Quantum Analysis of Subharmonic Generation Via First-Order Hamiltonian

TL;DR

This paper demonstrates that a unified Hamiltonian approach effectively describes subharmonic generation, accurately predicting photon statistics and quadrature squeezing in twin light beams with either same or different frequencies.

Contribution

It establishes that the same Hamiltonian can be used for subharmonic generation regardless of the frequency relationship, providing new insights into photon statistics and squeezing.

Findings

Mean photon number for same-frequency beams is half that of different-frequency beams.

Maximum quadrature squeezing reaches 50% below vacuum level.

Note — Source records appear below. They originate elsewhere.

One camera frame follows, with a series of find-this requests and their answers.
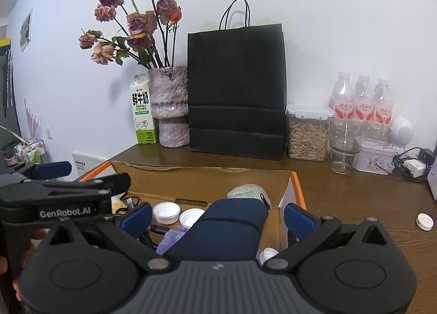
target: purple cloth
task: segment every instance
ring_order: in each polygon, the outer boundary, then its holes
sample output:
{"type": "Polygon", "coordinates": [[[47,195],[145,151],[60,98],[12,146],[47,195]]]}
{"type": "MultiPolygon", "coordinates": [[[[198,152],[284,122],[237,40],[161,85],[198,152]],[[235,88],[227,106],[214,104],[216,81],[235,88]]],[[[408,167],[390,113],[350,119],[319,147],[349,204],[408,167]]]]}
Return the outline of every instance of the purple cloth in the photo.
{"type": "MultiPolygon", "coordinates": [[[[166,252],[169,248],[171,248],[176,242],[178,242],[188,231],[188,229],[185,229],[184,227],[178,226],[178,230],[170,229],[167,231],[167,233],[164,235],[164,238],[159,243],[157,247],[157,254],[163,255],[164,252],[166,252]]],[[[256,261],[261,266],[261,262],[259,261],[259,256],[261,255],[260,250],[256,252],[256,261]]]]}

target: electrical socket panel
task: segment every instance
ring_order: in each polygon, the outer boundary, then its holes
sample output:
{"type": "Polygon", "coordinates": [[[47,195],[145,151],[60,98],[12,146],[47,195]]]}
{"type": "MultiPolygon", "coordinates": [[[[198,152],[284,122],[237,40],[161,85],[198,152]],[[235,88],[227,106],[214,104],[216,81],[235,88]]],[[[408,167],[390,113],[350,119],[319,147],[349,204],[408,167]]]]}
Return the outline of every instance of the electrical socket panel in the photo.
{"type": "Polygon", "coordinates": [[[98,157],[82,155],[79,153],[73,153],[73,160],[79,176],[83,176],[88,171],[91,171],[93,168],[96,168],[106,161],[98,157]]]}

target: red bottle label
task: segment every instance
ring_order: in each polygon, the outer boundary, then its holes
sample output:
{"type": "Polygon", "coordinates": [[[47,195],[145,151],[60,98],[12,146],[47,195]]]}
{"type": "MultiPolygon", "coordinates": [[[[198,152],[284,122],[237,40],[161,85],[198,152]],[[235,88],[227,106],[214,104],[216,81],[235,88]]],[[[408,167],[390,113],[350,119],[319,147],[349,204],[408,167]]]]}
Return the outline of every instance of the red bottle label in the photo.
{"type": "Polygon", "coordinates": [[[354,119],[359,120],[373,120],[373,115],[375,112],[375,105],[372,103],[357,103],[355,105],[355,110],[353,111],[354,119]]]}
{"type": "Polygon", "coordinates": [[[353,102],[334,102],[335,117],[338,119],[352,119],[353,102]]]}
{"type": "Polygon", "coordinates": [[[386,104],[378,104],[375,111],[375,120],[378,123],[389,124],[392,119],[393,109],[386,104]]]}

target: blue gripper pad
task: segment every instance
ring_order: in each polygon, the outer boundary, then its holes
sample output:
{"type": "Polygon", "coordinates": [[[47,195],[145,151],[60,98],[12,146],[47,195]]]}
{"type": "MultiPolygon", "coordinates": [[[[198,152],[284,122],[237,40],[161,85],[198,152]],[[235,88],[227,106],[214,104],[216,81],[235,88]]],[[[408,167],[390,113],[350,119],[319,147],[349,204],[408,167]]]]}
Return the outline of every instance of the blue gripper pad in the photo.
{"type": "Polygon", "coordinates": [[[45,163],[36,165],[31,178],[34,180],[51,180],[68,176],[71,173],[71,164],[68,161],[45,163]]]}
{"type": "Polygon", "coordinates": [[[284,209],[284,221],[288,230],[298,239],[312,233],[320,224],[320,219],[294,203],[289,203],[284,209]]]}
{"type": "Polygon", "coordinates": [[[152,223],[152,206],[143,202],[117,218],[115,223],[134,239],[138,239],[152,223]]]}
{"type": "Polygon", "coordinates": [[[258,199],[220,199],[164,256],[173,261],[253,260],[267,216],[258,199]]]}

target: white bottle cap
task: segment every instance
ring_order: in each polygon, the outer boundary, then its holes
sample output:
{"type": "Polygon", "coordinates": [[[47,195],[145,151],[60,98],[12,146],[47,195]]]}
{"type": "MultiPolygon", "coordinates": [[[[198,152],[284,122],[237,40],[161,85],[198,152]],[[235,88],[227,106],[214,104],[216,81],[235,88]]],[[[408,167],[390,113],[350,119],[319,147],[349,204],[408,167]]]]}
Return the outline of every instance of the white bottle cap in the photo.
{"type": "Polygon", "coordinates": [[[420,229],[425,231],[430,231],[434,225],[433,219],[425,213],[420,213],[417,216],[416,223],[420,229]]]}
{"type": "Polygon", "coordinates": [[[180,213],[181,207],[173,202],[158,203],[153,209],[153,215],[157,222],[164,225],[176,223],[180,213]]]}
{"type": "Polygon", "coordinates": [[[369,82],[370,81],[370,76],[365,75],[363,73],[360,73],[359,77],[358,77],[359,81],[363,81],[363,82],[369,82]]]}
{"type": "Polygon", "coordinates": [[[279,252],[277,252],[273,248],[265,248],[261,255],[259,255],[259,261],[261,262],[261,266],[265,263],[265,261],[270,260],[272,257],[275,257],[279,252]]]}
{"type": "Polygon", "coordinates": [[[340,71],[338,73],[338,78],[348,80],[348,79],[350,79],[350,73],[349,72],[341,72],[340,71]]]}
{"type": "Polygon", "coordinates": [[[192,208],[183,212],[179,217],[179,221],[185,229],[190,229],[203,213],[205,213],[203,209],[192,208]]]}
{"type": "Polygon", "coordinates": [[[388,86],[390,84],[390,80],[388,80],[386,78],[380,78],[379,79],[379,84],[383,85],[383,86],[388,86]]]}
{"type": "Polygon", "coordinates": [[[147,73],[142,73],[141,75],[135,75],[135,82],[142,82],[148,79],[149,79],[149,75],[147,73]]]}

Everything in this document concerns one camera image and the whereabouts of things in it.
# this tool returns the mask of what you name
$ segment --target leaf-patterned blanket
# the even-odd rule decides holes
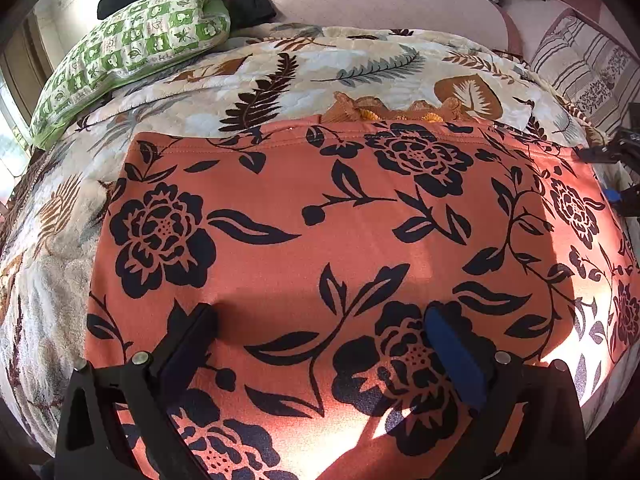
[[[124,192],[123,178],[156,186],[176,171],[209,178],[201,172],[218,169],[215,159],[158,170],[125,164],[122,177],[134,136],[162,132],[175,139],[216,139],[239,168],[257,175],[267,157],[260,126],[313,115],[322,123],[500,124],[551,146],[598,141],[580,113],[524,66],[465,38],[420,30],[269,24],[229,39],[219,52],[115,91],[79,117],[47,153],[0,256],[0,392],[44,449],[54,449],[72,363],[84,351],[98,234],[110,218],[108,205]],[[307,140],[322,155],[345,160],[357,156],[362,144],[338,142],[313,128]],[[153,143],[141,144],[143,161],[157,158],[157,150]],[[629,183],[620,168],[602,177],[610,185]],[[325,209],[307,210],[309,221]],[[407,229],[406,236],[412,235]],[[635,245],[637,233],[629,235]],[[620,358],[603,377],[606,386],[583,406],[590,427],[625,387],[637,350],[633,346]]]

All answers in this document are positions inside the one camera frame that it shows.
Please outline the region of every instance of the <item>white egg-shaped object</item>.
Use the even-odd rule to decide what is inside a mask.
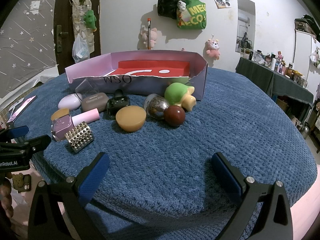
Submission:
[[[60,100],[58,104],[58,108],[68,108],[70,111],[76,110],[81,106],[82,96],[81,94],[71,94],[65,96],[63,99]]]

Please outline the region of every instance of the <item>white cabinet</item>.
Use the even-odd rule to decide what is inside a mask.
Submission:
[[[313,100],[316,98],[320,83],[320,69],[313,65],[309,55],[316,50],[317,46],[320,48],[320,43],[315,43],[311,34],[296,30],[294,69],[303,74],[304,79],[307,79],[307,89],[313,94]]]

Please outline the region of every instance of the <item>pink bear plush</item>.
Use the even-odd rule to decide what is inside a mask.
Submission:
[[[156,28],[151,29],[150,33],[151,33],[150,47],[153,48],[158,38],[157,29]],[[145,44],[146,47],[148,47],[148,42],[149,42],[148,31],[141,31],[140,34],[142,36],[141,39],[143,41],[143,44]]]
[[[209,55],[209,57],[213,57],[214,60],[219,60],[220,59],[220,51],[219,51],[219,44],[218,44],[218,40],[213,40],[213,36],[212,35],[212,39],[208,40],[208,50],[207,50],[207,54]]]

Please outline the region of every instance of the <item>pink phone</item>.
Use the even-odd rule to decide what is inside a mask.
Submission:
[[[24,101],[22,105],[9,118],[9,120],[7,121],[7,124],[14,122],[14,120],[16,120],[16,118],[23,112],[23,110],[27,108],[27,106],[30,105],[37,97],[38,96],[34,96]]]

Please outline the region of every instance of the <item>wallpaper with stars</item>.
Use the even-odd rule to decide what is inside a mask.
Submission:
[[[55,0],[19,0],[0,29],[0,98],[44,69],[57,66]]]

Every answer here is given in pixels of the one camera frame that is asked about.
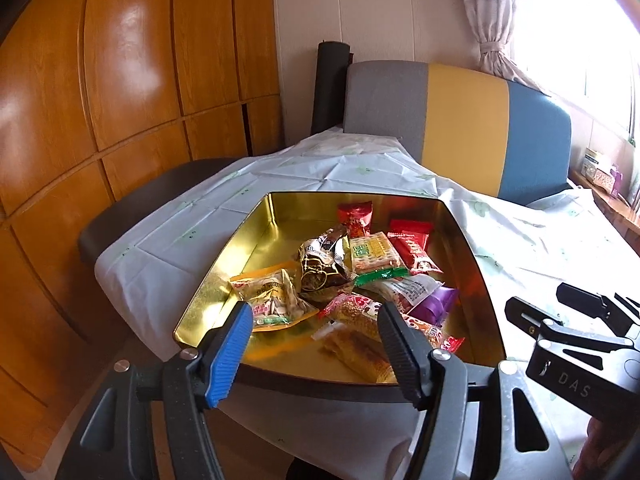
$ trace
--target metal screw
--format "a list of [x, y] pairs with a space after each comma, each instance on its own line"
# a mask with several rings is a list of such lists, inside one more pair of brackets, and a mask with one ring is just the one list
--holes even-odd
[[513, 361], [502, 361], [498, 365], [498, 368], [500, 368], [500, 371], [503, 374], [507, 374], [507, 375], [513, 375], [518, 371], [518, 365]]
[[117, 373], [121, 374], [129, 370], [129, 361], [126, 359], [120, 359], [116, 364], [113, 365], [113, 369], [117, 371]]
[[448, 361], [451, 359], [451, 354], [446, 350], [442, 350], [441, 348], [436, 348], [433, 352], [433, 358], [438, 361]]
[[185, 361], [193, 361], [196, 357], [198, 357], [197, 348], [185, 348], [183, 350], [180, 350], [180, 359], [184, 359]]

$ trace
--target table
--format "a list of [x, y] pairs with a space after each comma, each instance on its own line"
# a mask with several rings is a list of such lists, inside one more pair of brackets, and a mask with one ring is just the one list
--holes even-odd
[[569, 170], [569, 179], [578, 186], [591, 188], [595, 203], [603, 215], [640, 256], [640, 216], [622, 200], [613, 198], [602, 188], [594, 186], [578, 171]]

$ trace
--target cracker package
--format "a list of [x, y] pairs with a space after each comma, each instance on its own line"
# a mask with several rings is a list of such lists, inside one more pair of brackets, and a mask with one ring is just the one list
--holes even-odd
[[384, 233], [352, 238], [351, 265], [357, 274], [355, 286], [408, 274], [402, 258]]
[[287, 328], [318, 312], [296, 294], [291, 279], [296, 266], [295, 262], [279, 264], [229, 280], [238, 296], [251, 306], [254, 332]]

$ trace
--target curtain tieback
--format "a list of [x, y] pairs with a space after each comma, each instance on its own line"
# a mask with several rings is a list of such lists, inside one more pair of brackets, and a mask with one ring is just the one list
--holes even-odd
[[480, 54], [486, 54], [487, 52], [502, 52], [504, 45], [500, 41], [485, 41], [480, 43]]

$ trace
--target bread snack
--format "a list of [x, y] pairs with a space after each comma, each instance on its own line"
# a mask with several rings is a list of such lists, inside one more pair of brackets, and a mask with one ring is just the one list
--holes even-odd
[[369, 383], [395, 383], [396, 376], [382, 344], [364, 337], [343, 323], [331, 323], [321, 328], [314, 339], [348, 368]]
[[286, 328], [318, 312], [296, 294], [290, 273], [296, 272], [297, 266], [296, 262], [287, 262], [229, 280], [238, 296], [251, 306], [254, 332]]
[[[375, 341], [380, 341], [380, 333], [378, 332], [378, 310], [380, 306], [377, 301], [352, 292], [351, 294], [337, 296], [320, 311], [319, 316], [328, 316]], [[404, 322], [409, 327], [422, 332], [434, 348], [444, 348], [450, 352], [455, 352], [465, 340], [464, 338], [449, 336], [441, 328], [415, 319], [415, 317], [407, 314], [401, 315]]]

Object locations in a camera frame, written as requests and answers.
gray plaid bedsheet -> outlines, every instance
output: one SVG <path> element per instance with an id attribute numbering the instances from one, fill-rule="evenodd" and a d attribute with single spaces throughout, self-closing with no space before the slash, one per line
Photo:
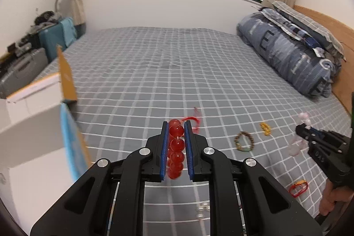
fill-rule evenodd
<path id="1" fill-rule="evenodd" d="M 290 157 L 297 114 L 316 128 L 350 134 L 350 119 L 332 95 L 309 100 L 283 80 L 236 35 L 207 29 L 129 27 L 88 33 L 65 51 L 78 93 L 73 111 L 92 161 L 111 161 L 144 146 L 162 122 L 202 114 L 201 135 L 229 158 L 254 157 L 286 188 L 306 179 L 299 202 L 318 211 L 325 176 L 306 151 Z M 50 64 L 41 76 L 56 71 Z M 259 123 L 266 121 L 271 135 Z M 252 133 L 252 152 L 236 150 L 234 137 Z M 208 184 L 192 183 L 186 163 L 177 180 L 146 183 L 144 235 L 210 234 L 210 215 L 197 218 Z"/>

red bead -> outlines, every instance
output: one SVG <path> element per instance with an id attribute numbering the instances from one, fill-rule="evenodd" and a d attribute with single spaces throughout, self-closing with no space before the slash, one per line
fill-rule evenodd
<path id="1" fill-rule="evenodd" d="M 183 149 L 185 148 L 185 142 L 181 138 L 175 138 L 174 140 L 171 141 L 170 148 L 174 152 L 182 152 Z"/>
<path id="2" fill-rule="evenodd" d="M 182 171 L 183 170 L 183 163 L 174 163 L 171 162 L 171 165 L 169 166 L 169 168 L 172 171 Z"/>
<path id="3" fill-rule="evenodd" d="M 169 168 L 167 174 L 169 175 L 170 179 L 177 179 L 182 174 L 182 171 L 173 171 Z"/>
<path id="4" fill-rule="evenodd" d="M 173 152 L 170 159 L 174 163 L 182 163 L 185 159 L 185 155 L 183 152 Z"/>
<path id="5" fill-rule="evenodd" d="M 171 119 L 169 121 L 169 127 L 172 127 L 175 124 L 181 124 L 181 122 L 178 119 Z"/>
<path id="6" fill-rule="evenodd" d="M 169 128 L 169 133 L 177 138 L 181 137 L 184 134 L 185 130 L 183 129 L 183 126 L 180 124 L 175 124 Z"/>

wooden headboard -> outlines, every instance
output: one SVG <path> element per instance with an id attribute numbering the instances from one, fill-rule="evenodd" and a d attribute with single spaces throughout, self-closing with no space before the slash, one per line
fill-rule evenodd
<path id="1" fill-rule="evenodd" d="M 312 9 L 301 6 L 294 6 L 294 9 L 323 25 L 342 43 L 346 61 L 342 61 L 342 70 L 335 79 L 332 90 L 349 114 L 352 114 L 352 92 L 354 92 L 354 30 L 344 23 Z"/>

suitcase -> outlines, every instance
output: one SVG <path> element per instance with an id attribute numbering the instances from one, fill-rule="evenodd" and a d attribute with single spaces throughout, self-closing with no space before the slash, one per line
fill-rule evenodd
<path id="1" fill-rule="evenodd" d="M 0 79 L 0 98 L 4 99 L 31 83 L 47 65 L 44 48 L 32 50 L 16 59 Z"/>
<path id="2" fill-rule="evenodd" d="M 57 44 L 64 51 L 76 40 L 76 30 L 70 17 L 40 31 L 38 35 L 42 47 L 45 48 L 49 62 L 52 62 L 57 57 Z"/>

human hand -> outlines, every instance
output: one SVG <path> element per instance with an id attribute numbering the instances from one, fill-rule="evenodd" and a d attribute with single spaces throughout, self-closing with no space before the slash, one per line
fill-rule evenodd
<path id="1" fill-rule="evenodd" d="M 334 209 L 335 202 L 349 202 L 352 200 L 354 191 L 347 186 L 333 189 L 333 183 L 326 180 L 326 187 L 323 190 L 323 196 L 320 203 L 320 214 L 327 216 Z"/>

Maximum local quadrature squeezing is 74.9% below vacuum level.

Abstract

We have established that the mean photon number obtained employing the conventional Hamiltonian for the twin light beams with the same frequency, produced by a subharmonic generator, is half that of the twin light beams with different frequencies. In view of this, we have found it to be quite appropriate to describe the process of subharmonic generation by the same Hamiltonian regardless of whether the twin light beams have the same or different frequencies. Applying this Hamiltonian, we have calculated the photon statistics and quadrature squeezing for the signal-signal and the signal-idler modes. Obviously, this time the mean photon number of the signal-signal modes is exactly the same as that of the signal-idler modes. In addition, we have found that the maximum global quadrature squeezing of the signal-signal or the signal-idler modes is 50$\%$ below the vacuum-state level and the maximum local quadrature squeezing of the signal-signal modes is 74.9$\%$ below the same level.